• Description of the task
How many lines in the records below contain the word "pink"? Reply with the number alone.

╭─ Records

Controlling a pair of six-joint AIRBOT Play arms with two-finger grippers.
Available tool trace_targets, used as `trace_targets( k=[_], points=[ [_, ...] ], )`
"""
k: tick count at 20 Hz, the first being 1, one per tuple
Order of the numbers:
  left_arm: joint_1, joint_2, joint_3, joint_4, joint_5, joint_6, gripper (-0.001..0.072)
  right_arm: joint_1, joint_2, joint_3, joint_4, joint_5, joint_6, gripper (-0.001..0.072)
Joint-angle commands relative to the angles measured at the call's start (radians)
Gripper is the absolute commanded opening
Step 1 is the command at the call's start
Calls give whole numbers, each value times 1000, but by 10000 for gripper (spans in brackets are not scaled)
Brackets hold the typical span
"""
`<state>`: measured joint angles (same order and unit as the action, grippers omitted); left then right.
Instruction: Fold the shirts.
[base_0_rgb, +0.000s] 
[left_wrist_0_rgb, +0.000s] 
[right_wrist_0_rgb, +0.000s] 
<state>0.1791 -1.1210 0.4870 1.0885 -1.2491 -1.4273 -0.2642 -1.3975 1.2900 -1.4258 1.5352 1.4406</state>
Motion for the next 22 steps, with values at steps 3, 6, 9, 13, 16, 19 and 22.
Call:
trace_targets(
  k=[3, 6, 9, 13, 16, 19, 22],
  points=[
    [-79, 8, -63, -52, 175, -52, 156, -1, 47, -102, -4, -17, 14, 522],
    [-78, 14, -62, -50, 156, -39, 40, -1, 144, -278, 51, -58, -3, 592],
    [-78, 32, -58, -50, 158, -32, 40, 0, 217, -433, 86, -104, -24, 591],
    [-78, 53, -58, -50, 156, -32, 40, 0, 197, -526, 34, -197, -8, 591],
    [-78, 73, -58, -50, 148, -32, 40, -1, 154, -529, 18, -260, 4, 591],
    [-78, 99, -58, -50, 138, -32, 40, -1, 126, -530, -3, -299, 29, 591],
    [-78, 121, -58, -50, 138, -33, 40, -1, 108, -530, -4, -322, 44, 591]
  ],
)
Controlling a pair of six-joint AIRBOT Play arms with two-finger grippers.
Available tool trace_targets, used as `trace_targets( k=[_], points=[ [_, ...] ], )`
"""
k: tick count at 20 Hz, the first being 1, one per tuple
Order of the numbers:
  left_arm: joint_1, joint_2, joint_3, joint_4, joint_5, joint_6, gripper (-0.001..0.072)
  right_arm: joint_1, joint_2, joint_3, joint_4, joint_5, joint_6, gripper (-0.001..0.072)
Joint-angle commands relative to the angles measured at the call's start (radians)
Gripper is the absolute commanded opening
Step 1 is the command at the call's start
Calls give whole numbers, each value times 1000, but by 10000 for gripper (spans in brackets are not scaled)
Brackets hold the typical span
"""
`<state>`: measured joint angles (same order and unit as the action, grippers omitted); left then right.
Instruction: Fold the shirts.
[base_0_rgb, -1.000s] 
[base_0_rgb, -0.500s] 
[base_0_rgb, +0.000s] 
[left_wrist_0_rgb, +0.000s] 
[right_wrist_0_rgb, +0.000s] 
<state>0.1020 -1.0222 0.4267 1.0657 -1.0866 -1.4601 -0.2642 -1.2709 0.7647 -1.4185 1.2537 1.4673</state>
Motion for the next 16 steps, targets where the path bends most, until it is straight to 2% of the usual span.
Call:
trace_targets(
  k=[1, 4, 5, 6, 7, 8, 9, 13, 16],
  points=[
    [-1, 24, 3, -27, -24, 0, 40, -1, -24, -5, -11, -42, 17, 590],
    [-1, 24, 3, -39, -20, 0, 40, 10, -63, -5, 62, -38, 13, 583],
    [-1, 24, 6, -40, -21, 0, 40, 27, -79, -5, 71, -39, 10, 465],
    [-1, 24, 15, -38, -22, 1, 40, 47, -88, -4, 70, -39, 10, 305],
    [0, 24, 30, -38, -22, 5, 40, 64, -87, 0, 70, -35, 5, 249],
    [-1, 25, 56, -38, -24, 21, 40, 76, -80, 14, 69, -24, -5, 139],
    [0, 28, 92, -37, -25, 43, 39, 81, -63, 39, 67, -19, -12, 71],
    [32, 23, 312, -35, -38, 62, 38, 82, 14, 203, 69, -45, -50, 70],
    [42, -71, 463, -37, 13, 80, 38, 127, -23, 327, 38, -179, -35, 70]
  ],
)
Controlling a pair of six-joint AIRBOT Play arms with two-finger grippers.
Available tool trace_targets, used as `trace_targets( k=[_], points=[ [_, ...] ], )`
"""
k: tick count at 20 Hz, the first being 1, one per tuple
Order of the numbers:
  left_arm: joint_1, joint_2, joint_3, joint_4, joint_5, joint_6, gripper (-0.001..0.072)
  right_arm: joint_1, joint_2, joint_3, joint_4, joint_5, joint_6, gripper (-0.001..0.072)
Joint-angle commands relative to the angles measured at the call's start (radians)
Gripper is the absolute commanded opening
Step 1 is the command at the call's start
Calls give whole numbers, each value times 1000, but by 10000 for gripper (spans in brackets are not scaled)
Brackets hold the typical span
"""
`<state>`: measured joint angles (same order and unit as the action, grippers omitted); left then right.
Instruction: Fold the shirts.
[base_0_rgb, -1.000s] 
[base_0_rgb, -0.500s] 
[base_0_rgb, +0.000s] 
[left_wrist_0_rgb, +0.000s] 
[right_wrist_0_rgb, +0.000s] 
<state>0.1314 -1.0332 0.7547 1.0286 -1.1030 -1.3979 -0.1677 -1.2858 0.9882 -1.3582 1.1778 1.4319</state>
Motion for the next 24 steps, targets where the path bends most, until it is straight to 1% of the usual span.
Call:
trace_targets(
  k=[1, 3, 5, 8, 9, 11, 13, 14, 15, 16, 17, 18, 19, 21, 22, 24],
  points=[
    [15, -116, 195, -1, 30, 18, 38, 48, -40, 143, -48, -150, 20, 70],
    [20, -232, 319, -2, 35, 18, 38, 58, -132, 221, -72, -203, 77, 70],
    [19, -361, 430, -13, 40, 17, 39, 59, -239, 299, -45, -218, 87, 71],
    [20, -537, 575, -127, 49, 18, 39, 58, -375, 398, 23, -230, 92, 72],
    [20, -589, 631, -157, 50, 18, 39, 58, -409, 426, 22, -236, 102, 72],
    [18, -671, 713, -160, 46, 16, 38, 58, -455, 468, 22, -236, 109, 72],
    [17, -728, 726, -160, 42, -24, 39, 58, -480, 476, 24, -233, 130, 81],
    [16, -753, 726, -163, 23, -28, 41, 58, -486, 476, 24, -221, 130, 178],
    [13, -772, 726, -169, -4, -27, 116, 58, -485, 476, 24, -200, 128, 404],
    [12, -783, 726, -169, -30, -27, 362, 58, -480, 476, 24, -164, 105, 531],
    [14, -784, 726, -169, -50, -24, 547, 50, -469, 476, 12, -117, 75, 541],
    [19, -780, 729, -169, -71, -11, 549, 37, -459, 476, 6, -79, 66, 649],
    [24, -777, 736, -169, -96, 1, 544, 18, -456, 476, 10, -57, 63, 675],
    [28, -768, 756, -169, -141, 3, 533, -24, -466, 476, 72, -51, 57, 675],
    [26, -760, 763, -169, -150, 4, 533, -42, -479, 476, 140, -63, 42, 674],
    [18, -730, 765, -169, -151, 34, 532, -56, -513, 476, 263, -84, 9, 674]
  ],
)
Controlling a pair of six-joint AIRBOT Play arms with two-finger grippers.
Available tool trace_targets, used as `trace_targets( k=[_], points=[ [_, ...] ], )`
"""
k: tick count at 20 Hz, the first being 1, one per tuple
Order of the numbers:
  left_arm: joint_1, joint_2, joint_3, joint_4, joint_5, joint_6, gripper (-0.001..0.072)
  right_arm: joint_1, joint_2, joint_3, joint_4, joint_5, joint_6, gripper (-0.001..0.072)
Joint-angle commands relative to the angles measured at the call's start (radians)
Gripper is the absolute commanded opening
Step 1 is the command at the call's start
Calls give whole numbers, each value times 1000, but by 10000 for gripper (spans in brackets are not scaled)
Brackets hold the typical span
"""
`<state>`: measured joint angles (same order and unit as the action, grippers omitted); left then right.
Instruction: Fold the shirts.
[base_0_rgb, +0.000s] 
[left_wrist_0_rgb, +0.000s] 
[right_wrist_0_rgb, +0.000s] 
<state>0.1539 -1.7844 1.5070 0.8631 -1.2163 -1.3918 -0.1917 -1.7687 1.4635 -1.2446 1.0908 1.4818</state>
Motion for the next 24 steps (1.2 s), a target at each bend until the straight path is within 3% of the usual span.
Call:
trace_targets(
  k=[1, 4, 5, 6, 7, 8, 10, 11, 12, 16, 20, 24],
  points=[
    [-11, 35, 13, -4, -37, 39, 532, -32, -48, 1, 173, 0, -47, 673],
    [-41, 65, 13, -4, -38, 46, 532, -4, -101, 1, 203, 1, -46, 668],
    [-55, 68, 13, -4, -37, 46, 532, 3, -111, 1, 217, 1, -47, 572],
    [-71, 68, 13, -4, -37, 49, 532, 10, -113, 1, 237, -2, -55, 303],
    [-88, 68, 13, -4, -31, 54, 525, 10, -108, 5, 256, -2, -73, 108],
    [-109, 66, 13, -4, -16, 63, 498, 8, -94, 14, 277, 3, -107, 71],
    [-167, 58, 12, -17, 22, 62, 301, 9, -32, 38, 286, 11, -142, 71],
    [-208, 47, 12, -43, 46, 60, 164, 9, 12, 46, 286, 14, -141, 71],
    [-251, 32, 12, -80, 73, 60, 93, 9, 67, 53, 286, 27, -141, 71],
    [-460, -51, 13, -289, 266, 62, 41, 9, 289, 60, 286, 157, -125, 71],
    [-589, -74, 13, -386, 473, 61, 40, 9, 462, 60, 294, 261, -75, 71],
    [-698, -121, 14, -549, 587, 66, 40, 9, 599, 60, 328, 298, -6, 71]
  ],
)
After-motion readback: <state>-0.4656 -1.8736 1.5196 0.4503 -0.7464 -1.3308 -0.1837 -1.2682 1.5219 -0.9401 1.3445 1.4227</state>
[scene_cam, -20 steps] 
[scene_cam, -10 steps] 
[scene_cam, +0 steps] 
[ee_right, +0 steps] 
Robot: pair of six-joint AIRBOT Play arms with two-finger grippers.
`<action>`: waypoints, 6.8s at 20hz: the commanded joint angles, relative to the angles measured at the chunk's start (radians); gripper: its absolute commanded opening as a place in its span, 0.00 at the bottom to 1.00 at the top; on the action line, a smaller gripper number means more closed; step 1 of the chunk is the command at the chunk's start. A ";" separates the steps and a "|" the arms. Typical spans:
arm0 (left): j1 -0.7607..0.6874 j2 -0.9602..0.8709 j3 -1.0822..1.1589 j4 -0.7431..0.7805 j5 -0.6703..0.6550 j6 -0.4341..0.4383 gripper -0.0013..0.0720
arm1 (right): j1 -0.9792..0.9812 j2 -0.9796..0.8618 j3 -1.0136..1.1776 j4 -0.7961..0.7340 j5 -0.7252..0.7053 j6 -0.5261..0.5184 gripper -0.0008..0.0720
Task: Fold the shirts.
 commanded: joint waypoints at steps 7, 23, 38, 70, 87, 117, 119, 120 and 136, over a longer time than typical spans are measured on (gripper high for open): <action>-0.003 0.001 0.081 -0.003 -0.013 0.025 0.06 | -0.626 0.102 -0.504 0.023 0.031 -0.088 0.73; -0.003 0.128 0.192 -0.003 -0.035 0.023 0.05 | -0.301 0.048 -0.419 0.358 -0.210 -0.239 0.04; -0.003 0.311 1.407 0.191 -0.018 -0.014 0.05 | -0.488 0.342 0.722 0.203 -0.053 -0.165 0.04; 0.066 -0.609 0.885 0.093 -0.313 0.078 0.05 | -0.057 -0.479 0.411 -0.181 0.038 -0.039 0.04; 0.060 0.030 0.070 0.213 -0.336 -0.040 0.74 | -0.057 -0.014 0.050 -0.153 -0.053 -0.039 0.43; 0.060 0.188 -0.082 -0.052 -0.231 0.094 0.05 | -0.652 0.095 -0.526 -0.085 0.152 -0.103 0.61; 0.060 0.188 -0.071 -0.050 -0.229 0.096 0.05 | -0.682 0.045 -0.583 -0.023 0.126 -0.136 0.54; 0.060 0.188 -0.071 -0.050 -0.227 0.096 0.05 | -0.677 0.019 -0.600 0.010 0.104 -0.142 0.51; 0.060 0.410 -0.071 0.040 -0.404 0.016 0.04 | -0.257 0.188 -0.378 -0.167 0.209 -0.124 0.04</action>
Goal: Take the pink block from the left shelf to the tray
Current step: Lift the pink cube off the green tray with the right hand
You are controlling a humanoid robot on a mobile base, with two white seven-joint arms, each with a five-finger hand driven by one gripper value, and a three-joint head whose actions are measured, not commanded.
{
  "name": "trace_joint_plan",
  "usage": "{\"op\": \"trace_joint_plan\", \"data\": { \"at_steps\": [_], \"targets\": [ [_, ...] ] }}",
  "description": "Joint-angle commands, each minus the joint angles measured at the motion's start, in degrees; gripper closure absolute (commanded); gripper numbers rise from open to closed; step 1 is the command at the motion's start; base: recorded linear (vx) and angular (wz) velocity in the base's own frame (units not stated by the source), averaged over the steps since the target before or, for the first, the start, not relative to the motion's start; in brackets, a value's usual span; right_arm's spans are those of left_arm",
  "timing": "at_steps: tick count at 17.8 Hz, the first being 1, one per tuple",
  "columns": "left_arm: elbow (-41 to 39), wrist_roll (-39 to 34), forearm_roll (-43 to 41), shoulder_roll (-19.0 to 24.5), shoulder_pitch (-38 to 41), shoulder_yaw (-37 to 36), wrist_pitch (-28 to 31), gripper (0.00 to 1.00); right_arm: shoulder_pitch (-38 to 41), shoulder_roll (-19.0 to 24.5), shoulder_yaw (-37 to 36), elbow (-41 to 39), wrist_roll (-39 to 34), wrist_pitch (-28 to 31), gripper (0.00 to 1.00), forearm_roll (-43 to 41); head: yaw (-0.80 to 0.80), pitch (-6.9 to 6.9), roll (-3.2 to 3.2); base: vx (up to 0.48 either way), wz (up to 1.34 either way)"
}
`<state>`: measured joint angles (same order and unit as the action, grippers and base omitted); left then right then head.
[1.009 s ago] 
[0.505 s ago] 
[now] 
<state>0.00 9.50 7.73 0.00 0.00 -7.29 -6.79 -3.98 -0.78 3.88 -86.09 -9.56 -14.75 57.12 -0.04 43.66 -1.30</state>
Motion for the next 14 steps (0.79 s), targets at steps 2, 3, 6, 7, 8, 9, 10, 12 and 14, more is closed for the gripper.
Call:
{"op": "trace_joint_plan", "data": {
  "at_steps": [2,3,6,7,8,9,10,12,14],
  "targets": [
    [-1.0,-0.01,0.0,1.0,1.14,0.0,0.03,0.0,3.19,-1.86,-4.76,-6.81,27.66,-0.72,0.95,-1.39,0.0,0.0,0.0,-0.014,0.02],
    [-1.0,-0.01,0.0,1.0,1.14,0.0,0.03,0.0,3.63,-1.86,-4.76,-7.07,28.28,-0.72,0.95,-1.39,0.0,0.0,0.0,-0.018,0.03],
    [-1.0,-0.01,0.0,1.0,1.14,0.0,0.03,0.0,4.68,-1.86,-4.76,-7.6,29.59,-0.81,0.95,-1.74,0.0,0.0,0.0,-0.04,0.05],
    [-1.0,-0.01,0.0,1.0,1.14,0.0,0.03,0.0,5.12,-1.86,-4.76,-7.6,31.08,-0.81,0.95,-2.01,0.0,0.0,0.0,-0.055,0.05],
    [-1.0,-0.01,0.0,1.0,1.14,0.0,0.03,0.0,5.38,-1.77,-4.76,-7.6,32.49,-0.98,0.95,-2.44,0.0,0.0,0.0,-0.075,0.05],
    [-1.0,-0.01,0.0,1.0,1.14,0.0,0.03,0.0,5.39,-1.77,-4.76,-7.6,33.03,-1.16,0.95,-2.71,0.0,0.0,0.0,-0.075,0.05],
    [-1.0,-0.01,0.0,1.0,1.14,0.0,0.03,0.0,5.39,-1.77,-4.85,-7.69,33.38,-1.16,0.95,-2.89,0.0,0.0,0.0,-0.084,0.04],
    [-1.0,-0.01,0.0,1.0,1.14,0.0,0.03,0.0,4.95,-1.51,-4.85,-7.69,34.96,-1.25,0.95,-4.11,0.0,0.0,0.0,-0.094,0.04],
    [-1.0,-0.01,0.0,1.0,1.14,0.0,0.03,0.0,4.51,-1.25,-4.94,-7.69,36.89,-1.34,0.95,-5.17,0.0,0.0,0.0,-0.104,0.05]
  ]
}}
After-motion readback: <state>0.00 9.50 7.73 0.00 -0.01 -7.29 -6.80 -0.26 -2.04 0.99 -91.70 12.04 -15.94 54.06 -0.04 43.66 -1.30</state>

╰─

• Exercise response
2